しし座
まなざしを奥へひらく
夢は現在進行形
今週のしし座は、「夏草や兵どもが夢の跡」(松尾芭蕉)という句のごとし。あるいは、自分勝手なエゴをも包むなにか大きな自分へと、主体を明け渡していくような星回り。
功名と栄誉のために戦った兵ども、その忠臣たちも、ついには平泉の城に篭って討ち死にし、一場の夢の跡も今では夏の草むらと一体となった廃墟と化している。
そのことに思いを込めて読めば、掲句は一瞬の内にはかなく消えさる人間と、その跡に生えては枯れる悠久の時間とともに茫々と繁る自然の対比を、人間や人生のはかなさを詠んだものとするのがもっともらしい。
しかし、今はそんな他人事のような感傷に浸って満足している場合じゃないのだ、しし座のあなたは。

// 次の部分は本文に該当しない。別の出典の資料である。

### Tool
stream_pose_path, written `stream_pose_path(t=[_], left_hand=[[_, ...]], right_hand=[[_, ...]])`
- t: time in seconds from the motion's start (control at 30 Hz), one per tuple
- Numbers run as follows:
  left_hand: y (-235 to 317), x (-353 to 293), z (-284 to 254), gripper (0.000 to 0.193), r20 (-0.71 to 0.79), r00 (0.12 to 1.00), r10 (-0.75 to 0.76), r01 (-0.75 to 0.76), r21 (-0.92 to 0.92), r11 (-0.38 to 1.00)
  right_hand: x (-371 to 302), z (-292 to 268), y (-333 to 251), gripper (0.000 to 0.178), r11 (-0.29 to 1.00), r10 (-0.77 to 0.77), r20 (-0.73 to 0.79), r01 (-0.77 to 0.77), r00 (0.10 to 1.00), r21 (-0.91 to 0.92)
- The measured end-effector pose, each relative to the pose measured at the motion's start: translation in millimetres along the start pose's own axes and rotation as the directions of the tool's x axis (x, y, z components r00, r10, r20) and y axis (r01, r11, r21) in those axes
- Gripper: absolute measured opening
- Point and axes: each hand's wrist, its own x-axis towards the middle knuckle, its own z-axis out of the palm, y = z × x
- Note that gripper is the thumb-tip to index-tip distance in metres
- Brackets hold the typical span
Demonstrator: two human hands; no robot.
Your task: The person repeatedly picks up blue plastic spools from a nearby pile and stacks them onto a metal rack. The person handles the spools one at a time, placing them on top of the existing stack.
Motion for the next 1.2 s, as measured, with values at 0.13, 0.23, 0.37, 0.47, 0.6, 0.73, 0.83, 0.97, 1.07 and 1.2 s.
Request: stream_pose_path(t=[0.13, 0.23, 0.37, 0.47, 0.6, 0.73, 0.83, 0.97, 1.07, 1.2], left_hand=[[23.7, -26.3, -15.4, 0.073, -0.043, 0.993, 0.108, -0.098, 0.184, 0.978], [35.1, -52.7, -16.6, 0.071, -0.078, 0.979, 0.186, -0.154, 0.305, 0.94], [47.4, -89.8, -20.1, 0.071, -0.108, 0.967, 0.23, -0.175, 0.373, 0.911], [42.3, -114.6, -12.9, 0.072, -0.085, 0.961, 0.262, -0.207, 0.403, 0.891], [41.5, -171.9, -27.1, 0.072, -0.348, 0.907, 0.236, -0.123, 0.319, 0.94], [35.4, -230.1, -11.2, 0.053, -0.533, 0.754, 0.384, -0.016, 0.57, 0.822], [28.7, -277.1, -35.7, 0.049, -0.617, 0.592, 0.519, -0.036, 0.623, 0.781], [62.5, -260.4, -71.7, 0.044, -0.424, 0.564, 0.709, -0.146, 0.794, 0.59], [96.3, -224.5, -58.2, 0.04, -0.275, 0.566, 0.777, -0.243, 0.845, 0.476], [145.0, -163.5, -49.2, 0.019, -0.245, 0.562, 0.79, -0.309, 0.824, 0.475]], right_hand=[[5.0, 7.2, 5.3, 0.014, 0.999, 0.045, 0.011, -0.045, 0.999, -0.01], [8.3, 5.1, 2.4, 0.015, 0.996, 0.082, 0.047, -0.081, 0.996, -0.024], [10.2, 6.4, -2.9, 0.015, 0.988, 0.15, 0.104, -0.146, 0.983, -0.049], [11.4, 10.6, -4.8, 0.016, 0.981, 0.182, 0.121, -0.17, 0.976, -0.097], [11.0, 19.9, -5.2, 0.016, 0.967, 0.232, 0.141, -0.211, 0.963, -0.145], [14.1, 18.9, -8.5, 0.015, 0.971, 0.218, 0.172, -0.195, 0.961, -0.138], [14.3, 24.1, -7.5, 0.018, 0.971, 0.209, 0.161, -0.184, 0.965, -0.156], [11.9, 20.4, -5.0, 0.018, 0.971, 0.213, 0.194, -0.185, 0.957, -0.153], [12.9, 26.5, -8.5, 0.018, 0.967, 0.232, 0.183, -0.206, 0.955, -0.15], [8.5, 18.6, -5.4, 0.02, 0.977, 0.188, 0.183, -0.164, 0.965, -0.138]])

そういう感傷的なイメージを呼び出してしまっているのは、他ならぬ今現在の自分自身なのだということに気づかなければならない。
つまり、今週は何か自分にとって大切な夢を勝手に「終わった話」にして感傷に浸るのではない。
あくまで「現在進行形の話」として、自分はどうしてこういう夢を見てしまっているのか、自分の中のなにがそうした夢を呼び出しているのかと、少しずつ視点を変えながら深層心理を切り開いていくということ。
砂遊びとしての人生
「人生もまた一輪の花のようにはかないものであるならば、友よ、砂の上にぼくらの家を建てて、遊ぼう」
実際に砂場や砂浜で作った大きな山にトンネルを掘って、向こう側をのぞいていると、存在するものの儚さと、それゆえの美しさのようなものが感覚的にわかるときがあります。
そんなことを思うと、時々大人が子どもみたいなことをしたくなるのも、もっともかもしれません。
今週は、現実の儚さを感じるだけにとどまりません。現実を生きることはある種の「砂遊び」であり、私たちにその機会を与えてくれる人生という舞台や、それを演出してくれる大いなる存在の豊かさへと目を向けていくことになるでしょう。